La Convention internationale des droits de l'enfant reprend ce schéma en prévoyant que la liberté de manifester sa religion peut être soumise aux restrictions nécessaires à la protection de la sécurité publique, de l'ordre, de la santé et de la morale publics, ainsi que des libertés fondamentales d'autrui.
La lutte contre les dérives sectaires
La montée en puissance des mouvements sectaires a conduit le législateur français à développer un arsenal juridique spécifique. La loi n° 2001-504 du 12 juin 2001, dite loi About-Picard, a créé l'infraction d'abus frauduleux de l'état d'ignorance ou de faiblesse (article 223-15-2 du Code pénal), qui permet de réprimer la manipulation mentale exercée dans le cadre de mouvements présentant un caractère sectaire. Cette loi ne définit pas la secte (l'État ne qualifie pas les mouvements religieux) mais cible les comportements d'emprise.
Le législateur a fait de la manipulation mentale un élément constitutif de certaines infractions, notamment en matière d'abus de vulnérabilité. L'abus de l'état de sujétion psychologique ou physique résultant de l'exercice de pressions graves ou réitérées ou de techniques propres à altérer le jugement peut être réprimé lorsqu'il conduit la victime à un acte gravement préjudiciable.
Le prosélytisme religieux
La frontière entre l'exercice légitime de la liberté religieuse et le prosélytisme abusif constitue une question récurrente. Les juges français et le juge européen distinguent le prosélytisme de témoignage, qui relève de la liberté d'expression religieuse, du prosélytisme abusif ou de mauvais aloi, qui porte atteinte aux droits d'autrui.
La CEDH a admis la compatibilité avec la Convention de mesures dérogatoires en matière d'incarcération justifiées par le risque de prosélytisme. Le Conseil d'État, dans son avis du 27 novembre 1989 (repris dans le contentieux de la laïcité scolaire), avait identifié le prosélytisme comme l'une des limites légitimes au port de signes religieux dans les établissements scolaires.
Dans le cadre de la fonction publique, le prosélytisme constitue un manquement grave à l'obligation de neutralité. Le Conseil d'État a justifié la sanction disciplinaire d'un agent qui remettait aux usagers des imprimés à caractère religieux, considérant que cette conduite constituait un détournement de sa position de service public.
Les enjeux contemporains
Les facteurs de tension autour de la liberté de religion se sont multipliés : montée des communautarismes, replis identitaires, résurgence du discours religieux dans la société, réactions face aux phénomènes migratoires et terrorisme. Ces phénomènes ont conduit à un renforcement de l'intervention législative et jurisprudentielle. La loi n° 2021-1109 du 24 août 2021 confortant le respect des principes de la République (dite loi "séparatisme") a renforcé les obligations des associations cultuelles, introduit un "contrat d'engagement républicain" pour les associations subventionnées et élargi les possibilités de dissolution des associations portant atteinte à l'ordre public.
À retenir
- Les restrictions à la liberté de religion doivent être prévues par la loi, nécessaires dans une société démocratique et proportionnées (article 9 § 2 CEDH).

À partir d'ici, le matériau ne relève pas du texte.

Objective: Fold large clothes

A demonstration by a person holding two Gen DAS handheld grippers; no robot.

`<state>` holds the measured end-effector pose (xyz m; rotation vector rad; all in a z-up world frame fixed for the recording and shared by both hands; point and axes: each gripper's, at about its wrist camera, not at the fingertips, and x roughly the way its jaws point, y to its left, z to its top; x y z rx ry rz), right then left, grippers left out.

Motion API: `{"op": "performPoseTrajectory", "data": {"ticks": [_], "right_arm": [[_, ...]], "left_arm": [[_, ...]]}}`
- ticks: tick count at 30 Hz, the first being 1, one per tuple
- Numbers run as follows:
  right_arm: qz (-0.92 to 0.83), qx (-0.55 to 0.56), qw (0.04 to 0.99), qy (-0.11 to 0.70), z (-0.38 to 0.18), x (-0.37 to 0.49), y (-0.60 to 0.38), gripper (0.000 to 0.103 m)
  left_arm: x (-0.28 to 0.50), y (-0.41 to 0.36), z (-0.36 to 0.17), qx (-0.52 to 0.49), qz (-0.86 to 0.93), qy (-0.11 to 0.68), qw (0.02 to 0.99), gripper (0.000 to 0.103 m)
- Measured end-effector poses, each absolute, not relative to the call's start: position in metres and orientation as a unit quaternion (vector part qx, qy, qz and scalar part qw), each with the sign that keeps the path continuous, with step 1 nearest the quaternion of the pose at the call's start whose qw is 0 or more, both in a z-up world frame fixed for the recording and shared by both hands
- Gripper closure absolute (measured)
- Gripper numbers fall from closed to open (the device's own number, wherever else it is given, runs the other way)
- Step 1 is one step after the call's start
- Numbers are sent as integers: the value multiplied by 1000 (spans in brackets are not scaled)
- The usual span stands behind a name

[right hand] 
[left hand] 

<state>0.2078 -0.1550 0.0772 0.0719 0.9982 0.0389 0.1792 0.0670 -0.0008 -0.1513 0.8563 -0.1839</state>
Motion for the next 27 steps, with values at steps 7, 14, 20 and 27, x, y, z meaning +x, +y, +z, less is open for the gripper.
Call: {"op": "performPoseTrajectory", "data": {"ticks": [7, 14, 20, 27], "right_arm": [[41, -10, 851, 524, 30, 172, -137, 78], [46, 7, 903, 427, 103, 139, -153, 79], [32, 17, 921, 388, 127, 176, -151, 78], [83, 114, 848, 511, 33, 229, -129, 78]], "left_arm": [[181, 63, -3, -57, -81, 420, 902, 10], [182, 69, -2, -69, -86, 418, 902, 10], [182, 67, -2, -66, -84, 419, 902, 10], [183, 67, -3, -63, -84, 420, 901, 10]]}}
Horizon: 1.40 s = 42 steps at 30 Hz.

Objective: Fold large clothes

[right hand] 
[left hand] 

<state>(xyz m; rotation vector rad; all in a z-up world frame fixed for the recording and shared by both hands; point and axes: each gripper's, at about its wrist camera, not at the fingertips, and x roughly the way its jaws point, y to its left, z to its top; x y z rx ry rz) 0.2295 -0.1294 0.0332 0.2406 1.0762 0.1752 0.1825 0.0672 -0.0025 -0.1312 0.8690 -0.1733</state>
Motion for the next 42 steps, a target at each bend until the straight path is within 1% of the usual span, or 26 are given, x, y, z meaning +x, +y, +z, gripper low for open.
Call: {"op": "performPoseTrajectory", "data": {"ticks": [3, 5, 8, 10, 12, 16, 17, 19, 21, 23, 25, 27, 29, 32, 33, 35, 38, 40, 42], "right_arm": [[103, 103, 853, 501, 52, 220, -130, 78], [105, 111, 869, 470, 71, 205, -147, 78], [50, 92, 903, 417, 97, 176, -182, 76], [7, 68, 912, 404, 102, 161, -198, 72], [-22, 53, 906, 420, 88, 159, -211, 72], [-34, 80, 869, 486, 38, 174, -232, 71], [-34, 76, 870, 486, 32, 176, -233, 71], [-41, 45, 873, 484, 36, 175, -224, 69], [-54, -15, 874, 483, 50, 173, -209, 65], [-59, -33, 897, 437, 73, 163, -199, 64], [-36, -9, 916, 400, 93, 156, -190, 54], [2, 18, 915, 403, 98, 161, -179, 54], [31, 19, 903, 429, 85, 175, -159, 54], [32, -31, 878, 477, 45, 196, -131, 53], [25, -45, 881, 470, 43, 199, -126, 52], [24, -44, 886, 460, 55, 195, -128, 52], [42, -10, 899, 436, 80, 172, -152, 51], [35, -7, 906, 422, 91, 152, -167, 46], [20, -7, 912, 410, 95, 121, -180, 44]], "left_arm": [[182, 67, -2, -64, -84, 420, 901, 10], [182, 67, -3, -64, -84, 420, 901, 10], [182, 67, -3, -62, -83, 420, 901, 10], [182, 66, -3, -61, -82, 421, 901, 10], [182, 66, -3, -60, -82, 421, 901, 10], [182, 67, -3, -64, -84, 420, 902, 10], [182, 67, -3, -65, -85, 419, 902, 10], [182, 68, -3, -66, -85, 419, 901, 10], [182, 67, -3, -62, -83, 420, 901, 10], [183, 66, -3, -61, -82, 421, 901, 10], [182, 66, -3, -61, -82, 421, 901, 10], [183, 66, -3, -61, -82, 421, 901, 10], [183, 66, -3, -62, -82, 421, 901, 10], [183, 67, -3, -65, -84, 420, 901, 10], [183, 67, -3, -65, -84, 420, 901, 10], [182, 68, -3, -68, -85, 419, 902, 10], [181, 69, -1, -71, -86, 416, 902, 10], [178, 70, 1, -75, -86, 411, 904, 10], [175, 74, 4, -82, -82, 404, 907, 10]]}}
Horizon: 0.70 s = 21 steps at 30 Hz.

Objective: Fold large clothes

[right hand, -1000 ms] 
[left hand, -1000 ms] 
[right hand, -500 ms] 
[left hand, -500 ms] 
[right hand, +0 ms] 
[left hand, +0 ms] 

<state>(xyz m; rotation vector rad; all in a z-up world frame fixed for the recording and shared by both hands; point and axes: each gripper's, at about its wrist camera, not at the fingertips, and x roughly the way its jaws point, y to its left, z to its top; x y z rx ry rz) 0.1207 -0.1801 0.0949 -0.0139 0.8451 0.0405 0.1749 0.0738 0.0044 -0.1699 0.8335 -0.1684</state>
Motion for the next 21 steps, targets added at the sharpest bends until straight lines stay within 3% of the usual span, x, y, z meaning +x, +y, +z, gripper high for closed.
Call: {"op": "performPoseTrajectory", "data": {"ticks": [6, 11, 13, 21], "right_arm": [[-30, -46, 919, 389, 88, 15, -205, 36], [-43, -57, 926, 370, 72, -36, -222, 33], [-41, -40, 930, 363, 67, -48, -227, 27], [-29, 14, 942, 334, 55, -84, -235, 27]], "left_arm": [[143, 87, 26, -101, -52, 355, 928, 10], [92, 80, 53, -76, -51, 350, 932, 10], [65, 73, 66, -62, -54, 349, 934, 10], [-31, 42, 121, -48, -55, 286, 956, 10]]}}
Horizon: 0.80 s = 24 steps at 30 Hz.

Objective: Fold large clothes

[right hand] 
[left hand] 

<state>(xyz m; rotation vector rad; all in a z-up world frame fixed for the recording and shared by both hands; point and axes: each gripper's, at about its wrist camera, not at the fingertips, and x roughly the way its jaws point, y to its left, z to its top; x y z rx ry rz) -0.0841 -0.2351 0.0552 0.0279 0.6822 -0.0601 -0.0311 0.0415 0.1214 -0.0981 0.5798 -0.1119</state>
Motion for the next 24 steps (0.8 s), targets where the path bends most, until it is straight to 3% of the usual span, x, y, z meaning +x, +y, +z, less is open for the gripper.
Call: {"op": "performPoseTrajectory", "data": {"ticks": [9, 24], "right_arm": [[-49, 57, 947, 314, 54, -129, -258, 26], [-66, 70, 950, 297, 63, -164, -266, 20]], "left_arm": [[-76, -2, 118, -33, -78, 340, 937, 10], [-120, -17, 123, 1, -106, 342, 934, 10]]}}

- La loi About-Picard du 12 juin 2001 réprime la manipulation mentale dans le cadre de mouvements sectaires sans définir la notion de secte.
- Le prosélytisme abusif se distingue du témoignage religieux légitime ; il constitue un manquement grave à la neutralité pour les agents publics.
- La loi du 24 août 2021 confortant le respect des principes de la République a renforcé l'encadrement des associations cultuelles.
- Le triple test de légalité, nécessité et proportionnalité structure le contentieux des restrictions à la liberté religieuse.